Cyclin-dependent kinase 1 (Cdk1/cdc2) is expressed in imaginal but not in larval tissues. The cluster analysis for Cdk1 is shown for 41 pairwise comparisons with each box representing one experiment. All the disc-to-disc comparisons (see text) group to the left and display ratios of the intensities close to 1, as indicated by the dark shades of red and green (color coding as in Figure 3). The in situ hybridization to the various imaginal discs confirmed that Cdk1 is expressed in all discs. Cluster analysis of the comparisons of discs (labeled in green) and larval tissues (red) showed a strong induction in imaginal discs (represented by the intense green staining).
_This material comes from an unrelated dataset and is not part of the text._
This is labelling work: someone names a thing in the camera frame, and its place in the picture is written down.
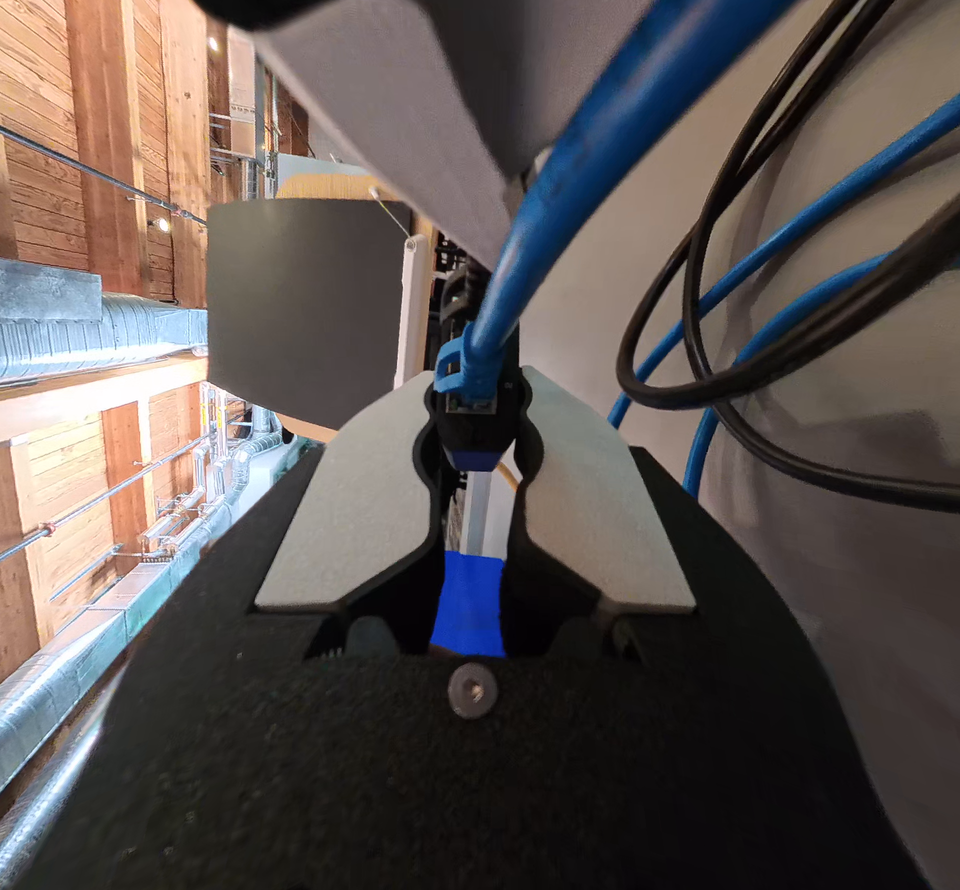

This finding is confirmed by previous descriptions that Cdk1 is downregulated in endoreplicated tissues and by the lack of signal after in situ hybridization (FB, GUT and SG). The wing disc (W) to brain/optic lobe (OL) comparisons revealed less induction of Cdk1 in the wing disc as indicated by the darker shades of green. This is in good agreement with in situ hybridization data that showed some expression, particularly in the proliferation zones of the optic lobe, but no signal in most parts of the brain. Abbreviations as in Figure 8.